Without any images, write the listing below out word for word.

DATA FOR REVIEW:
^^^^

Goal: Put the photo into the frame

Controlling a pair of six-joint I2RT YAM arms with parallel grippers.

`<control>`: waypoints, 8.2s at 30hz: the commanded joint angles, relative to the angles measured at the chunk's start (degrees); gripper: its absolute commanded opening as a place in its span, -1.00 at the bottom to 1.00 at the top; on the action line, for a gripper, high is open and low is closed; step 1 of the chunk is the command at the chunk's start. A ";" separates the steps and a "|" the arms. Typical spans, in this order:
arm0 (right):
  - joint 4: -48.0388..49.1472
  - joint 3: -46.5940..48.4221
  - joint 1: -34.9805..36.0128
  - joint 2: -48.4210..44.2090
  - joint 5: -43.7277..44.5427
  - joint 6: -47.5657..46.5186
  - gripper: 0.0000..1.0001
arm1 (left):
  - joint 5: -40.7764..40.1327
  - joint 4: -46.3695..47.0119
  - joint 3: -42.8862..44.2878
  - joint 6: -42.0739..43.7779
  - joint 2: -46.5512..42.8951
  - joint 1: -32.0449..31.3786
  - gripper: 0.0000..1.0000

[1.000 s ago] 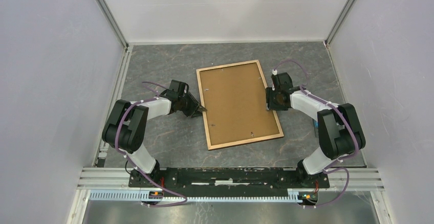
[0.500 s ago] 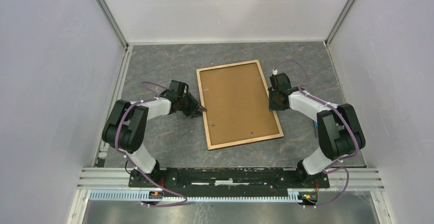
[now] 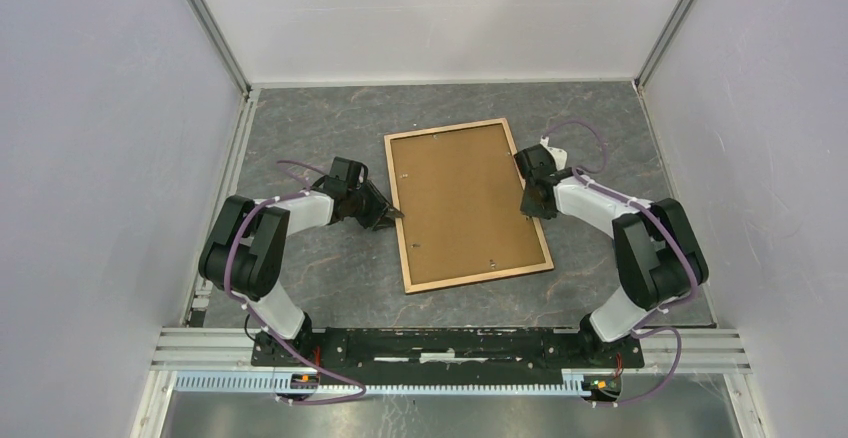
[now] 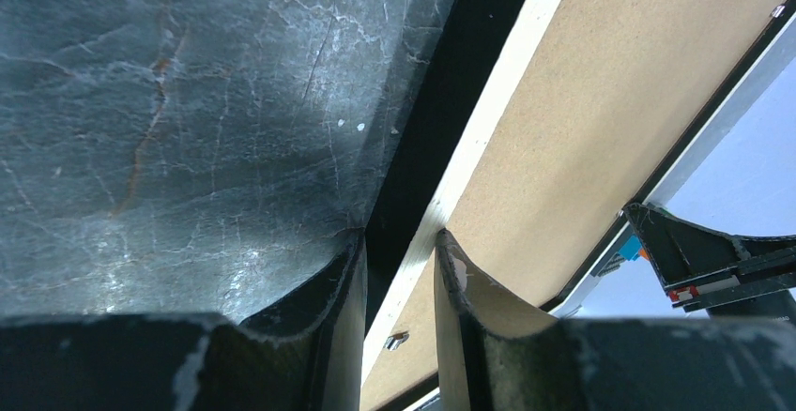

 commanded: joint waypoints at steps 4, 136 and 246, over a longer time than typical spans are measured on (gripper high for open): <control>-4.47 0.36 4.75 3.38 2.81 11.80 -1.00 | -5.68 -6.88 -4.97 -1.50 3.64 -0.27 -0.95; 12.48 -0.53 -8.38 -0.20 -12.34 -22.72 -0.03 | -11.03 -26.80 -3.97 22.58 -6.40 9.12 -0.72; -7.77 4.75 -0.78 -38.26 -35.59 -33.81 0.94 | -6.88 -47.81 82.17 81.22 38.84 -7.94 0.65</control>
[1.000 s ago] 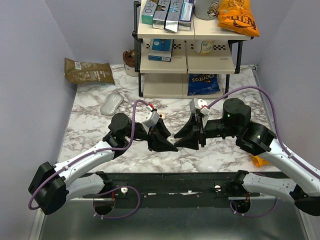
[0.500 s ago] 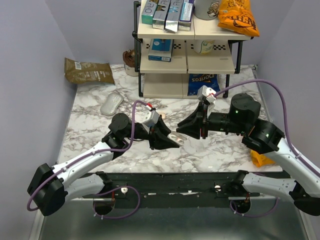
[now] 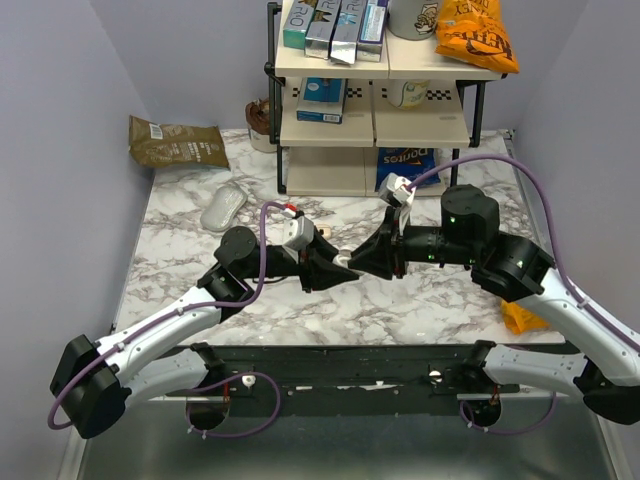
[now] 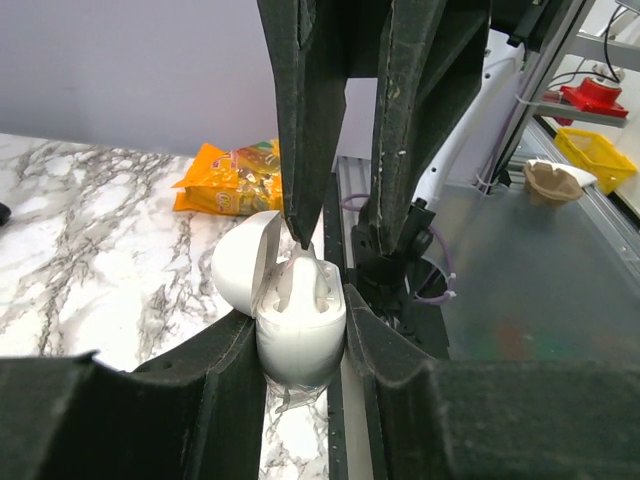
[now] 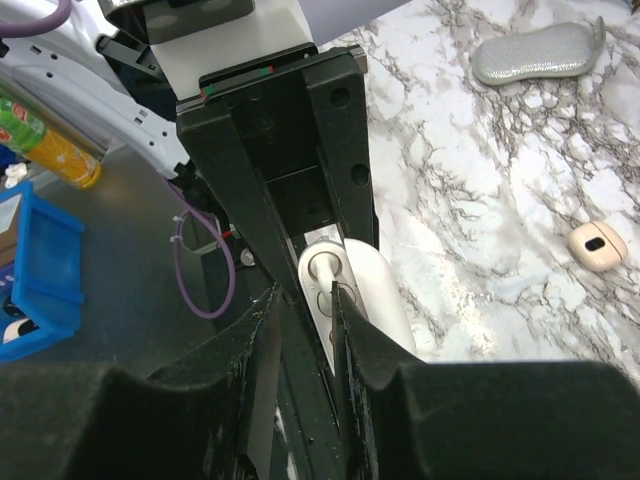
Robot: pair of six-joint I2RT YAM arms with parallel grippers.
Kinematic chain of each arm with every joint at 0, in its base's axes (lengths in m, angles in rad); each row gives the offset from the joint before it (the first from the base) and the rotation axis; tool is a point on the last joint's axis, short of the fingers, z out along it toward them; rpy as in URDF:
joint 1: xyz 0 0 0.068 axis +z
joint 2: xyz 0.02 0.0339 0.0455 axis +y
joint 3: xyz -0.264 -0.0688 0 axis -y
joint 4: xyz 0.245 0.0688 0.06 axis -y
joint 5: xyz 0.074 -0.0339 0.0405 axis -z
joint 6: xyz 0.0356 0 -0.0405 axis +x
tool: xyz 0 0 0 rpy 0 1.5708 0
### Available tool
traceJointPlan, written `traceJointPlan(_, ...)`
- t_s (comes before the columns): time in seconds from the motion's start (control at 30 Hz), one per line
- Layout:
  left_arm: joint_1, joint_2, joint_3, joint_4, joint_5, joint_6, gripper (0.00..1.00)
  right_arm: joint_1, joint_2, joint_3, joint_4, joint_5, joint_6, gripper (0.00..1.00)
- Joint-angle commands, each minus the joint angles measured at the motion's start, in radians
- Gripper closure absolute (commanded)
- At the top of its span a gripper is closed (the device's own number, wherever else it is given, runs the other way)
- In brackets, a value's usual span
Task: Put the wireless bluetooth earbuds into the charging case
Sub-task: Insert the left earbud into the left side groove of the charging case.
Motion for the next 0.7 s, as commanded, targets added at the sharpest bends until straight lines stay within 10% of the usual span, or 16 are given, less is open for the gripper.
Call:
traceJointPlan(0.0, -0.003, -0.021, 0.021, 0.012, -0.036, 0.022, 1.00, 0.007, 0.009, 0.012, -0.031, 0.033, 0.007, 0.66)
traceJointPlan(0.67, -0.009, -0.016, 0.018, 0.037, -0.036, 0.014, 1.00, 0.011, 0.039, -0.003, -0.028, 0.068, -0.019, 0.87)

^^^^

FINISHED EXERCISE:
Goal: Put the photo into the frame

Controlling a pair of six-joint I2RT YAM arms with parallel grippers.

`<control>`: waypoints, 8.2s at 30hz: the commanded joint angles, relative to the angles measured at the chunk's start (degrees); gripper: its absolute commanded opening as a place in its span, -1.00 at the bottom to 1.00 at the top; on the action line, for a gripper, high is open and low is closed; step 1 of the chunk is the command at the chunk's start. A ";" separates the steps and a "|" the arms. Typical spans, in this order:
arm0 (right):
  - joint 4: -48.0388..49.1472
  - joint 3: -46.5940..48.4221
  - joint 1: -34.9805..36.0128
  - joint 2: -48.4210..44.2090
  - joint 5: -43.7277..44.5427
  - joint 6: -47.5657..46.5186
  - gripper: 0.0000..1.0001
arm1 (left):
  - joint 5: -40.7764..40.1327
  - joint 4: -46.3695..47.0119
  - joint 3: -42.8862..44.2878
  - joint 6: -42.0739..43.7779
  - joint 2: -46.5512..42.8951
  - joint 1: -32.0449..31.3786
  - gripper: 0.0000..1.0000

[1.000 s ago] 
[0.500 s ago] 
[now] 
[now] 

 commanded: joint waypoints at steps 4, 136 and 246, over a longer time than typical spans are measured on (gripper high for open): <control>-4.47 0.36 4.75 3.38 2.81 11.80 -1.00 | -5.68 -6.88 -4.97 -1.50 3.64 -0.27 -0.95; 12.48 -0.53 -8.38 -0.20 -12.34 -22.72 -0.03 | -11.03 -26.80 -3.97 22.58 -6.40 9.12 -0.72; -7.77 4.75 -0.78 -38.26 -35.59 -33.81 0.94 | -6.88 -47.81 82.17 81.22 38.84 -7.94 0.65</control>
[1.000 s ago] 
[0.500 s ago] 
[now] 
[now] 
[now] 
Robot: pair of six-joint I2RT YAM arms with parallel grippers.
Kinematic chain of each arm with every joint at 0, in its base's axes (lengths in m, angles in rad); each row gives the offset from the joint before it (the first from the base) and the rotation axis; tool is a point on the last joint's axis, short of the fingers, z out along it toward them; rpy as in URDF:
joint 1: xyz 0 0 0.068 axis +z
joint 2: xyz 0.02 0.0339 0.0455 axis +y
joint 3: xyz -0.264 -0.0688 0 axis -y
joint 4: xyz 0.245 0.0688 0.06 axis -y
joint 5: xyz 0.074 -0.0339 0.0405 axis -z
joint 6: xyz 0.0356 0 -0.0405 axis +x
tool: xyz 0 0 0 rpy 0 1.5708 0
### Available tool
traceJointPlan, written `traceJointPlan(_, ...)`
- t_s (comes before the columns): time in seconds from the motion's start (control at 30 Hz), one per line
- Layout:
  left_arm: joint_1, joint_2, joint_3, joint_4, joint_5, joint_6, gripper (0.00..1.00)
  right_arm: joint_1, joint_2, joint_3, joint_4, joint_5, joint_6, gripper (0.00..1.00)
- Joint-angle commands, each minus the joint angles measured at the motion's start, in radians
- Gripper closure absolute (commanded)
- At the top of its span a gripper is closed (the device's own number, wherever else it is given, runs the other way)
- In brackets, a value's usual span
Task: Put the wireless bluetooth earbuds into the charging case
Sub-task: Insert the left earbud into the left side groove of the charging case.
Motion for the next 0.7 s, as commanded, targets added at the sharpest bends until straight lines stay within 10% of the usual span, or 16 are given, less is open for the gripper.
Call:
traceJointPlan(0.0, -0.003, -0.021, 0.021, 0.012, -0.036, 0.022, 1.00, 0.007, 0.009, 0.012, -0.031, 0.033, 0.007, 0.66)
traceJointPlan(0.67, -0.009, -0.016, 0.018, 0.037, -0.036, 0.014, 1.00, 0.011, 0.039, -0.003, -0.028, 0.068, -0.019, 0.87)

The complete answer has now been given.